▸ **Goal of the exercise**: Begin at the line below that holds "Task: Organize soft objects" and end at the line that holds "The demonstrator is", transcribing each line exactly and skipping any picture.

▼▼▼

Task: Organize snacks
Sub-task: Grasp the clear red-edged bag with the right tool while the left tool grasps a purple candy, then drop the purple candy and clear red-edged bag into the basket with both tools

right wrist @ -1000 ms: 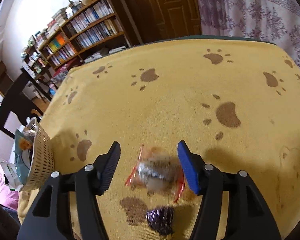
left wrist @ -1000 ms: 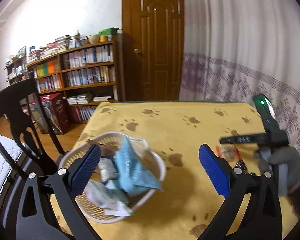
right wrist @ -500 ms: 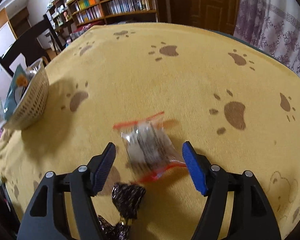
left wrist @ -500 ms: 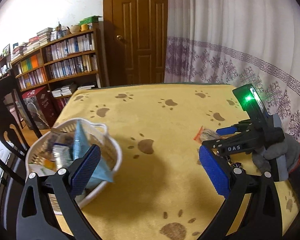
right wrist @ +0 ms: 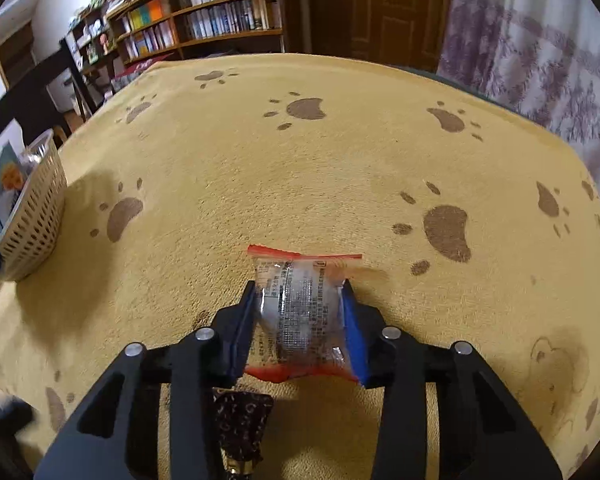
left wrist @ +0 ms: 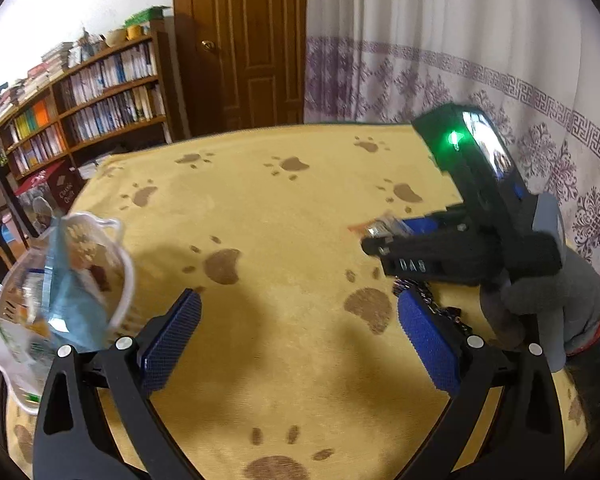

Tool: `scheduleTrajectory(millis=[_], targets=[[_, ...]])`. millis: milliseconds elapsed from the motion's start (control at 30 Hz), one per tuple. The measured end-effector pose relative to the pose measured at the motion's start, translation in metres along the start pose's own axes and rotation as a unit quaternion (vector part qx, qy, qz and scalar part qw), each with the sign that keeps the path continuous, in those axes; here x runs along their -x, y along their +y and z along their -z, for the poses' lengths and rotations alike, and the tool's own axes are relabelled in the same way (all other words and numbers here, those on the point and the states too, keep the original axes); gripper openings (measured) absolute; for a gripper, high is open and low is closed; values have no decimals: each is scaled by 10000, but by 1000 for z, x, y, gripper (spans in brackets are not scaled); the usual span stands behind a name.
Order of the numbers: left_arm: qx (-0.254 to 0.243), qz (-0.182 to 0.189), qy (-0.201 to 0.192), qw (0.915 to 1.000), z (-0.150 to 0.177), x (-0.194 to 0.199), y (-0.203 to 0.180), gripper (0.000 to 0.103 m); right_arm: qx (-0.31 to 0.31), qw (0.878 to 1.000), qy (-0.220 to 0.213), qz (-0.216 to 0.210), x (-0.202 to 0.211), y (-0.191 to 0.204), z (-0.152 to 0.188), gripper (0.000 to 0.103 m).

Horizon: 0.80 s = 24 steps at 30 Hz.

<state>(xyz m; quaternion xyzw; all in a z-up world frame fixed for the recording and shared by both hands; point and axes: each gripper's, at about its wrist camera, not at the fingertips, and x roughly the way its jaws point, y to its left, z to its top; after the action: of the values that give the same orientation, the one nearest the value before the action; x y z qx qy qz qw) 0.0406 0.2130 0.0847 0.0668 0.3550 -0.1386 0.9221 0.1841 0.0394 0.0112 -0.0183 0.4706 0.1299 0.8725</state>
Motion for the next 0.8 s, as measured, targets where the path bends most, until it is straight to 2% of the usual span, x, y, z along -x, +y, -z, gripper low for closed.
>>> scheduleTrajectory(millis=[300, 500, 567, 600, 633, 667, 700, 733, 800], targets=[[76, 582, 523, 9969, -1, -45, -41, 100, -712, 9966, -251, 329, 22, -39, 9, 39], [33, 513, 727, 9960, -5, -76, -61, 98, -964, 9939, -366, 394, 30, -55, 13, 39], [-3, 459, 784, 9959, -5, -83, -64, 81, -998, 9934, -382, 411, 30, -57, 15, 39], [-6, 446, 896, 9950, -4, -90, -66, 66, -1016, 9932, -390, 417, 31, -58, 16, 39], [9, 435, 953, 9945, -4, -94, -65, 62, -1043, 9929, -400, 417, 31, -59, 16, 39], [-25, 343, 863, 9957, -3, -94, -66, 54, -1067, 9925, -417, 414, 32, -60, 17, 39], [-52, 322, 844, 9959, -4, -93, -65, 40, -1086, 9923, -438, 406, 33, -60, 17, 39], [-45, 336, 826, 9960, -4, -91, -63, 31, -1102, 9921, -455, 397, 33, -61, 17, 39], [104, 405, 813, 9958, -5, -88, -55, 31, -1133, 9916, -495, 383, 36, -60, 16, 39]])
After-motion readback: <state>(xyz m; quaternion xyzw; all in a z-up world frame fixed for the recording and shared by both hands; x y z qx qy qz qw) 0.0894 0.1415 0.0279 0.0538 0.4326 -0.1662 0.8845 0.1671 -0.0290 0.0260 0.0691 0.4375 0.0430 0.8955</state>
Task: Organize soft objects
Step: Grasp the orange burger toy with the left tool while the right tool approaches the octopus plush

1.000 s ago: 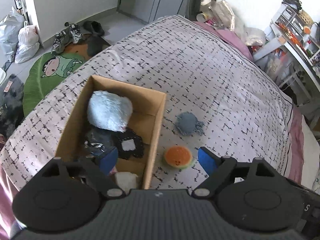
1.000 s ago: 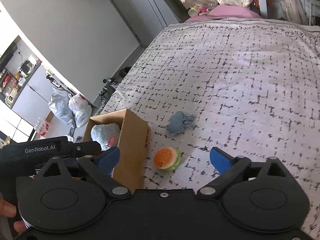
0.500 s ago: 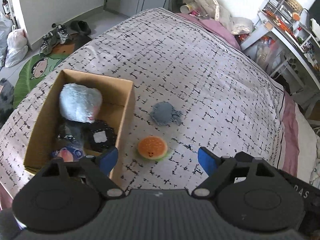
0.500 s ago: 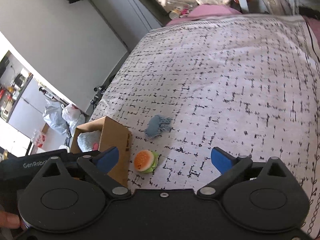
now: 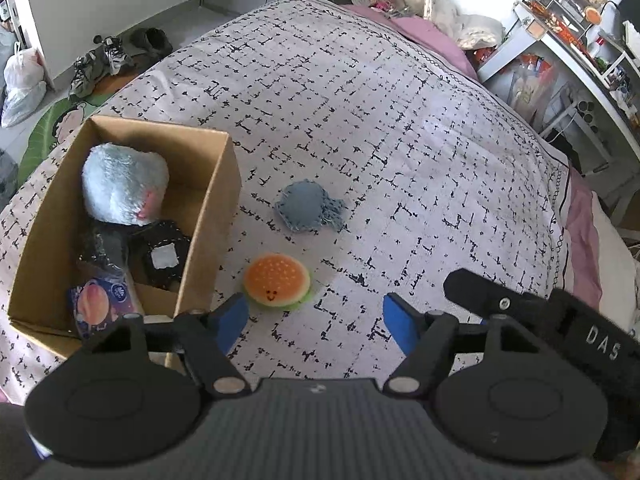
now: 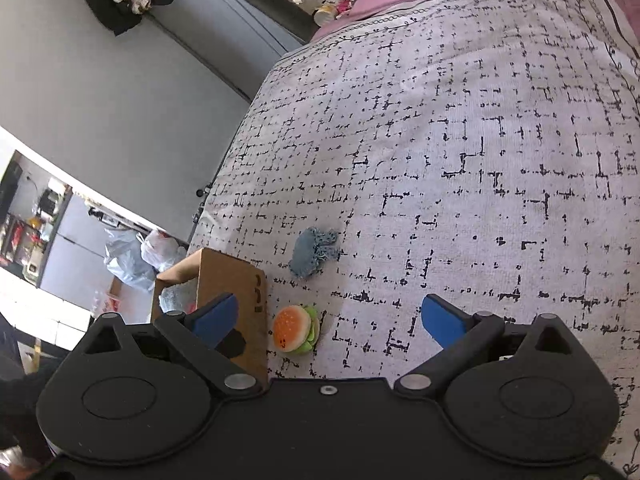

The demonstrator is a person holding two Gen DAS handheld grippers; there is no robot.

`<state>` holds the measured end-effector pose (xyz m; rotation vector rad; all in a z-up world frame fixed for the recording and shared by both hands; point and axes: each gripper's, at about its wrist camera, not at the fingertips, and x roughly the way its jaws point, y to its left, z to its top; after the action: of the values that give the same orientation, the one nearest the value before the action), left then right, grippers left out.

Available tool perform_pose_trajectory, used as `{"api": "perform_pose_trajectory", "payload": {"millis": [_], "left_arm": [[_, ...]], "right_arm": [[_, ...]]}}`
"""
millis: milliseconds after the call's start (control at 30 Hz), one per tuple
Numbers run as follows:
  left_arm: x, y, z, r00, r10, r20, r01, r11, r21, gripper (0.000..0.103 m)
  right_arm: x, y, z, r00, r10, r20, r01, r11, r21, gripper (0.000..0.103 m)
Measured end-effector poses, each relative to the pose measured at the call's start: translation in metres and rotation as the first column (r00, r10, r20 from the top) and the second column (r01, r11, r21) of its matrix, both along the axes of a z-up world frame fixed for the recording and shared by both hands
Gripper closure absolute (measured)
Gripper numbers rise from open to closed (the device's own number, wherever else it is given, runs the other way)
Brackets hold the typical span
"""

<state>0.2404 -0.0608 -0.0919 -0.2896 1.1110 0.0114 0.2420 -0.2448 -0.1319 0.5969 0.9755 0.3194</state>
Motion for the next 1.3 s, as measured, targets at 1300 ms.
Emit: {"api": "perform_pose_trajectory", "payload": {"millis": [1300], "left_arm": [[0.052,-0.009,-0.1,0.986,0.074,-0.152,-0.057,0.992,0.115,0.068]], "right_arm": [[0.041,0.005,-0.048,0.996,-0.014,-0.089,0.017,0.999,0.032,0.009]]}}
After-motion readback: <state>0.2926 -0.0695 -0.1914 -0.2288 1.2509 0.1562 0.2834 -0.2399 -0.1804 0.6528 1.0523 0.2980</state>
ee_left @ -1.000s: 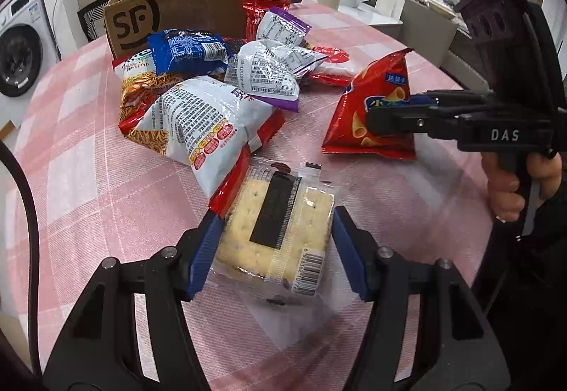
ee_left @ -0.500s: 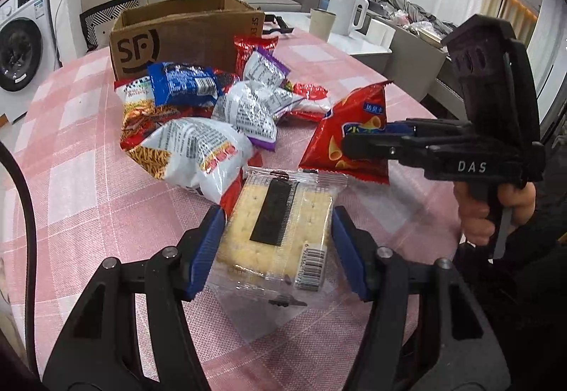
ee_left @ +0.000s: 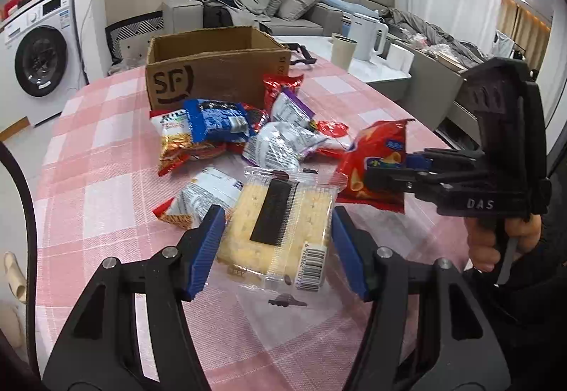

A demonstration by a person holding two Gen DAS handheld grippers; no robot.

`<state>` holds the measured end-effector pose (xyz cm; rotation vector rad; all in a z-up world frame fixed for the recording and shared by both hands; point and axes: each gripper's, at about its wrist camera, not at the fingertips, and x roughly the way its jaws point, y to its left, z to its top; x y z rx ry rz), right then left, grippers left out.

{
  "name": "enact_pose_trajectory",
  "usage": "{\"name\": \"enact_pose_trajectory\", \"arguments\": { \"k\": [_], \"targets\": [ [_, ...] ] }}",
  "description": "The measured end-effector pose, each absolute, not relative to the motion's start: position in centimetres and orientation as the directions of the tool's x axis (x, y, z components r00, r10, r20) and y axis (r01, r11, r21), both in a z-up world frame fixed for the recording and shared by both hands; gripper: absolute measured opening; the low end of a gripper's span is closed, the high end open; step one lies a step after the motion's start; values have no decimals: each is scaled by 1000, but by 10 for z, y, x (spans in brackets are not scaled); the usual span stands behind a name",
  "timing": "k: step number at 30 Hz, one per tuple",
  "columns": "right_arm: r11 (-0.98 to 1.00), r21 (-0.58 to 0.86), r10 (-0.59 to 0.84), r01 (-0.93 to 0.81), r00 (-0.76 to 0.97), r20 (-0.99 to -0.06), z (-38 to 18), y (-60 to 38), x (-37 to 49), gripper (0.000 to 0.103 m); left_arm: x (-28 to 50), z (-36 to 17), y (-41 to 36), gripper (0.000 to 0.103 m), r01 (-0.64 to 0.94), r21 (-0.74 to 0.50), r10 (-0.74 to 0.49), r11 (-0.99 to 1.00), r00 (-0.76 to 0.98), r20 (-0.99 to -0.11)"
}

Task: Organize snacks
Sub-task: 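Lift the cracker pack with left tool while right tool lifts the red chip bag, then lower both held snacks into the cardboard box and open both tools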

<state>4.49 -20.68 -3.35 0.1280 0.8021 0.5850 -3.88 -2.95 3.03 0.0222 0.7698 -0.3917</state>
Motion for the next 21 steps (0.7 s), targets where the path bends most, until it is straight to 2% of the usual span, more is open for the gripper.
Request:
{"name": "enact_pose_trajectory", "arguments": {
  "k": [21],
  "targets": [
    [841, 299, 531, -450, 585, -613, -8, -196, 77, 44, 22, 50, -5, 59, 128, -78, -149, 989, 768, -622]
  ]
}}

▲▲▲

▸ **Answer to the problem**:
Task: Organize soft objects
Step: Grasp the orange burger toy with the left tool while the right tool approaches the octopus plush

1.000 s ago: 
1.000 s ago: 
0.500 s ago: 
0.500 s ago: 
now: 
now: 

The demonstrator is a person holding two Gen DAS handheld grippers; there is no robot.

Nothing remains to be added to the exercise.